> [Exercise brief]: Look below for lines that hold the string "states" and copy each one.
── Source records ──
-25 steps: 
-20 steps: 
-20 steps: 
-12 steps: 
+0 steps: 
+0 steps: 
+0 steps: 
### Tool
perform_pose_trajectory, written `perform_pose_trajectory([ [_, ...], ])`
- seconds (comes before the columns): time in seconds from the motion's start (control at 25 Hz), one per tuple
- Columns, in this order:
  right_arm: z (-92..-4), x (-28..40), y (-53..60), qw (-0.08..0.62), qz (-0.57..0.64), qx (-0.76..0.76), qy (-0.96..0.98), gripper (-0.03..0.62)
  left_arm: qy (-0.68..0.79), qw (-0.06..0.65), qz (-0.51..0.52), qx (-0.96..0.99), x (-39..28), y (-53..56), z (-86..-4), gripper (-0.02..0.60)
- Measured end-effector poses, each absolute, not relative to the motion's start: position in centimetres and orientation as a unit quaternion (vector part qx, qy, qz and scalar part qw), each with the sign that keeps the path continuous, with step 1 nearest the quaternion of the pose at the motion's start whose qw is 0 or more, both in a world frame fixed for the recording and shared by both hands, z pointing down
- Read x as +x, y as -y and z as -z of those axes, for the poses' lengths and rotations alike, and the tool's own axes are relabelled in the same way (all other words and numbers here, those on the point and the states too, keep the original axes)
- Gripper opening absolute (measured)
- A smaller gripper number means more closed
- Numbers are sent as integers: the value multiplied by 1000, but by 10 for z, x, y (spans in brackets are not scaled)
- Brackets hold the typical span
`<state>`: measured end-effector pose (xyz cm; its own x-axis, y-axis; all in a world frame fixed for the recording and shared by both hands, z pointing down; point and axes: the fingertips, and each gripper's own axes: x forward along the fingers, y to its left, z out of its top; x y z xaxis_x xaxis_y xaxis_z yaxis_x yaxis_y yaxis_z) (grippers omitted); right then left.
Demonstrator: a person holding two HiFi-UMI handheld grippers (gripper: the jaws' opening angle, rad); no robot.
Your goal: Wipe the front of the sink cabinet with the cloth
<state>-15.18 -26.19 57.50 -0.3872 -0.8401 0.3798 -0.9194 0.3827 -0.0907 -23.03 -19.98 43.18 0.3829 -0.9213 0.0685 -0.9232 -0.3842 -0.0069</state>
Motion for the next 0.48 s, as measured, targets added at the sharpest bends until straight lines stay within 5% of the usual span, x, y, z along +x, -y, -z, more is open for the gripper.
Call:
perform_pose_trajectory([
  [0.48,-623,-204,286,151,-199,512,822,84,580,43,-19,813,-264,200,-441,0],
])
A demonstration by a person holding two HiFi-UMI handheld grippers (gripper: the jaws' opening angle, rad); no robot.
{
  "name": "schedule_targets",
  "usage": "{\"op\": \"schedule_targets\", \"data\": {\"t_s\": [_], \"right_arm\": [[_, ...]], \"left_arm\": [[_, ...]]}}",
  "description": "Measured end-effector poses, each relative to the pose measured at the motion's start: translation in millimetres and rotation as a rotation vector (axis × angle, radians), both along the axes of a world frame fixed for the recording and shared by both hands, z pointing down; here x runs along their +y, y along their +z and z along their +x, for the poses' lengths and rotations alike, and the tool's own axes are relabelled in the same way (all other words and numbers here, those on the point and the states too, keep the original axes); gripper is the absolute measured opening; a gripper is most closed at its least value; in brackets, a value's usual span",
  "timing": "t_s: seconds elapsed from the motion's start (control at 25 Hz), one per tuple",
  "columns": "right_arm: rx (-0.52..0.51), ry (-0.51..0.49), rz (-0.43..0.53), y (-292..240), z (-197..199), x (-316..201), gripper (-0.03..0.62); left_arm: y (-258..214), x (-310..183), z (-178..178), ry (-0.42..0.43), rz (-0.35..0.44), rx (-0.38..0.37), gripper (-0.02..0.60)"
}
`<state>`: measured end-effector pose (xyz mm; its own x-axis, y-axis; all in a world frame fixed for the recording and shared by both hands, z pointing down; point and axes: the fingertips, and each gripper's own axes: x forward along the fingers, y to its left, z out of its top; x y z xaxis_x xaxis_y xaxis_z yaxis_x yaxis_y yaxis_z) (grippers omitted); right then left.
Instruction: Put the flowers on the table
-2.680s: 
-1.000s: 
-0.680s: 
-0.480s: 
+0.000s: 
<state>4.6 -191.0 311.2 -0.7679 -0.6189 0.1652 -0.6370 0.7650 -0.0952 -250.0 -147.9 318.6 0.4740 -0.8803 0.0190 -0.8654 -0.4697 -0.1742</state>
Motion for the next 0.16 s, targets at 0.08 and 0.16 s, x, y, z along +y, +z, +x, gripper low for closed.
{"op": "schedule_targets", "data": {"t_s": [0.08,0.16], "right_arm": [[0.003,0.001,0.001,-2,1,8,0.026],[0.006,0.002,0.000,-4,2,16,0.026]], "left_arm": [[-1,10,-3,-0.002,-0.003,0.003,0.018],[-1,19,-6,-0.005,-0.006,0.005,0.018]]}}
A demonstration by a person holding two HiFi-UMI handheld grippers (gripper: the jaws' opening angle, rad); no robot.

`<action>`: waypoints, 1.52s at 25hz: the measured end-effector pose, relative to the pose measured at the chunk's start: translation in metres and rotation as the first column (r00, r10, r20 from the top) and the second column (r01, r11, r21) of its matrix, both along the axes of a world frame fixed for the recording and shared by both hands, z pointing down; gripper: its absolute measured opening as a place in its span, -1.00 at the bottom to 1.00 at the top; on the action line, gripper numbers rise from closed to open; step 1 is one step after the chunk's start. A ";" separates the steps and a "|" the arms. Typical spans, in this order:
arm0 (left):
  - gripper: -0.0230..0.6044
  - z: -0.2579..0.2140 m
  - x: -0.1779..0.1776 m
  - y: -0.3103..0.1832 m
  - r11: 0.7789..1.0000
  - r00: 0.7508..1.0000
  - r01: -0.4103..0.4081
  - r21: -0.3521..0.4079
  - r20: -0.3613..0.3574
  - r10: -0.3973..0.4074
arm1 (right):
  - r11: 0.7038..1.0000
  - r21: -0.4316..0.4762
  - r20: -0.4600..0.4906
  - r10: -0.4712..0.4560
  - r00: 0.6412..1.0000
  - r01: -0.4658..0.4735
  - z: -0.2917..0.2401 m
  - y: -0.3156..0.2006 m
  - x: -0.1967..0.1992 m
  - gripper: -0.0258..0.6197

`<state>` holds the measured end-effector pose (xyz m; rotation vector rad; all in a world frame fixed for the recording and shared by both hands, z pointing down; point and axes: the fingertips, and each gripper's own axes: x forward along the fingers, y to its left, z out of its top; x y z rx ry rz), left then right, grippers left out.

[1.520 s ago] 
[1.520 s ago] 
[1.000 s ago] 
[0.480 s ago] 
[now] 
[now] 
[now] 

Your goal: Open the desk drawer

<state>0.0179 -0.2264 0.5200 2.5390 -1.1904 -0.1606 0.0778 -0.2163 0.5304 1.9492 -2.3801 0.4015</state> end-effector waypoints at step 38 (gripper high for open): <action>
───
> [Written answer]:
- Read x as +x, y as -y and z as -z of those axes, for the poses' lengths and rotations alike, and the tool's own axes are relabelled in the same way (all other words and numbers here, those on the point and the states too, keep the original axes)
  "description": "Measured end-effector poses, each relative to the pose measured at the motion's start: translation in millimetres and rotation as a rotation vector (axis × angle, radians), both along the axes of a world frame fixed for the recording and shared by both hands, z pointing down; here x runs along their +y, y along their +z and z along their +x, for the poses' lengths and rotations alike, and the tool's own axes are relabelled in the same way (all other words and numbers here, those on the point and the states too, keep the original axes); gripper is the absolute measured opening; a gripper is most closed at its least value; in brackets, a value's usual span",

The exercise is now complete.